Heather and I had spent €24 on these bastards, chipirones they're called. We didn't know what to do with them exactly. Seafood is not my speciality, but I had an idea how to treat them. I believe they should be served simple, a culinary shrine to their fishiness. Fried in oil, then garlic and lemon and maybe a sprinkling of paprika to serve. I came home from work to find a couple of forlorn little sea creatures in a fine-smelling pan - citrus rock pools - in a pool of blasted garlic and a blackish sauce.
'There's more of them in the fridge love,' came a warble from the living room.

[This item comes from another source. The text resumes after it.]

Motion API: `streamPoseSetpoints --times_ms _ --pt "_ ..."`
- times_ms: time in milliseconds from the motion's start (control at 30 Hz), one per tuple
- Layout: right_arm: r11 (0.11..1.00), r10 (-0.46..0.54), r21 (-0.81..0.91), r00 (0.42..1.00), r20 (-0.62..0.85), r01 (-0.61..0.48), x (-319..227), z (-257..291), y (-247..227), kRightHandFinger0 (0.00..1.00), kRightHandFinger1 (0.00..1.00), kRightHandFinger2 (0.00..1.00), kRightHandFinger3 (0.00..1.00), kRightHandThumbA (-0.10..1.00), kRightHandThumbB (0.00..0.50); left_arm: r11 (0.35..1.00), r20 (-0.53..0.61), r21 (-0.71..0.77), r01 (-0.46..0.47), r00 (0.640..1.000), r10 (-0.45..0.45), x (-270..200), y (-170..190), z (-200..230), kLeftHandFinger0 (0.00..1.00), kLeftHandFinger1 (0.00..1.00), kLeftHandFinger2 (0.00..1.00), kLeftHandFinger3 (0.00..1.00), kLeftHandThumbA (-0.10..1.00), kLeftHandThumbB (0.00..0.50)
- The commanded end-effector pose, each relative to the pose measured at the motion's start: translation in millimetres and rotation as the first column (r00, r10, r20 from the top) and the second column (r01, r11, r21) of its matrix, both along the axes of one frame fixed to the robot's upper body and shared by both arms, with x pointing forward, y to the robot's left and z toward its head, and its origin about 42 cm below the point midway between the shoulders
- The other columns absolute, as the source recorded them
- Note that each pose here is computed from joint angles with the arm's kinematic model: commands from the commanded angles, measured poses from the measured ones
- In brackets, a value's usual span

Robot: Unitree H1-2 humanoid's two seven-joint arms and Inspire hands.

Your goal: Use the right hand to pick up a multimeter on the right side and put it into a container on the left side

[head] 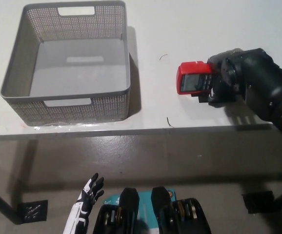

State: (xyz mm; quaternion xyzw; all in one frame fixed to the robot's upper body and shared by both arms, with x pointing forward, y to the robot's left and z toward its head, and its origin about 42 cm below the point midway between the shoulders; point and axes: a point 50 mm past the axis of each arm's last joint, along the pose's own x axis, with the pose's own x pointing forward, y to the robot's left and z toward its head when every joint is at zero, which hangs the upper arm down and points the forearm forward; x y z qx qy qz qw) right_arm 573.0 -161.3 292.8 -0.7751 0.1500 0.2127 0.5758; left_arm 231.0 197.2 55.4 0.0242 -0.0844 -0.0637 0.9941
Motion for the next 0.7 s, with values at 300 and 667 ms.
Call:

I took out the semi-translucent blobs and cut their glassy-eyed heads off, chucked them in the pan and started frying with all the vigour of Gordon Ramsey as a contestant on his own programme. I was a chef. A deft twirling squeeze of the lemon, flip, and then a daring drizzle of oil, careful now, and onto the plate. Poof! Paprika, done.
They were horrible. Truly disappointing. Well-cooked, but offensive to my mouthal zone. An advert, an example, as to why you should always check a method before launching into a new food stuff. None of us had prepped them properly.
One must:
- Remove the head, yes, and the little cartilaginous spine inside the 'pocket'. I can tell you they are quite tough to the chew.
- Turn the pocket inside out and remove the ink tube. This will assist in removing the black sauce from your usually chalk-white flaps of sea-flesh and not deposit what tasted like a grainy sand mixture all over your unsuspecting tongue and teeth.
- Wash all over and fairly thoroughly.
I now know how not to cook chipirones. I have had them before and they are delightful. Light and aromatic, like calamares but more modest.
A final piece of news is that I intend to 'crash' the InMadrid (Madrid's English language newspaper), October edition launch party and peddle my book like the whore I need to be.